Again, we found good concordance between the platforms based on the “high confidence” set of miRNAs,

showing that cell lines, though not displaying tissue specific expression, retain their miRNA profile between

different laboratories and studies. This is promising for the research of miRNA function, because related cell

lines studied in different experimental settings will likely display similar miRNA profiles. However, there are

exceptions; for example, the lung cancer cell line HOP-62 on the Gaur platform showed a miRNA profile that

differed markedly from that of the three other platforms (Fig. 2B).

We found that the lung cancer cell lines (Fig. 2B) showed the most intra-tissue diversity among all the cell lines

studied, as these cell lines scattered throughout the full cluster (Fig. 2A).
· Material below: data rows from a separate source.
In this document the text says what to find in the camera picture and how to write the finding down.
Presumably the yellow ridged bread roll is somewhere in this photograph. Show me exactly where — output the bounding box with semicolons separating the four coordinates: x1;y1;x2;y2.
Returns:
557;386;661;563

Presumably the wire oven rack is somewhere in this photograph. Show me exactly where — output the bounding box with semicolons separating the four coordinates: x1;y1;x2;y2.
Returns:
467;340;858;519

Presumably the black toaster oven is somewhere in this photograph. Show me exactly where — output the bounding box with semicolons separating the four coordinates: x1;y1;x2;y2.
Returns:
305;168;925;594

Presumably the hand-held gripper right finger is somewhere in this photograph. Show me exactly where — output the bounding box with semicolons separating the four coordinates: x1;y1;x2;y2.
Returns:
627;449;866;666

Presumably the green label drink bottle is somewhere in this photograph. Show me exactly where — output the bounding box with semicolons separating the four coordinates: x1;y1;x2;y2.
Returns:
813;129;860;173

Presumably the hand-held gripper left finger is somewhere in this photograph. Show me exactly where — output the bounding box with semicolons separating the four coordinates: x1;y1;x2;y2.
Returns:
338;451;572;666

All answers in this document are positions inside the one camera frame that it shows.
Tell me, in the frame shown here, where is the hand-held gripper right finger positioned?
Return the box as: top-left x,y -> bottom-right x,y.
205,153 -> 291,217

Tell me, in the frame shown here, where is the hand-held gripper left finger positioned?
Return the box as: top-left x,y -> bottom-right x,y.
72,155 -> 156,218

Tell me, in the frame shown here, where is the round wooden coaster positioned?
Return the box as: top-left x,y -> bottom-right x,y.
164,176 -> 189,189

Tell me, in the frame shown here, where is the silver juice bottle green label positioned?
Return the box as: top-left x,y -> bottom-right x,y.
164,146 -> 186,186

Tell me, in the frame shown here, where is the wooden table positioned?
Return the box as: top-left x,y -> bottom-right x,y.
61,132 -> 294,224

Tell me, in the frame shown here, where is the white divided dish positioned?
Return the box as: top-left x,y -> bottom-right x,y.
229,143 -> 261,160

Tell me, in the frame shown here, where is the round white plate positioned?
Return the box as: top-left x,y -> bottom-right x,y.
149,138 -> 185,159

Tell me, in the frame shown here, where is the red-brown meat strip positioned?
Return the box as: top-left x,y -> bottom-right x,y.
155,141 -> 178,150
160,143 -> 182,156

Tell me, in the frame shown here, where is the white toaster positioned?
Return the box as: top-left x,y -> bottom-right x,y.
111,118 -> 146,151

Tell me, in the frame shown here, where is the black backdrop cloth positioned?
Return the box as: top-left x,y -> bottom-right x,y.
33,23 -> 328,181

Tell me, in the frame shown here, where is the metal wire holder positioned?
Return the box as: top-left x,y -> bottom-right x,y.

From the clustering of the lung cancer

cell lines, the NSCLC large cell HOP-92, which is extremely slow growing, showed the most distinct miRNA

profile..

Two of the ovarian cancer cell lines, OVCAR-8 and NCI/ADR-RES, have similar karyotypes (24). This is reflected

in Fig. 2C, as all four platforms cluster these cell lines together. Other cell line pairs with high identity and thus,

most likely, a common origin, include the two CNS cell lines SNB-19 and U251, and the melanoma cell lines

M14 and MDA-MB-435.

All platforms agreed on separating the breast cancer cell lines in two distinct clusters, representing miRNA

expression profiles specific for basal and luminal type breast cancer (Fig. 2D).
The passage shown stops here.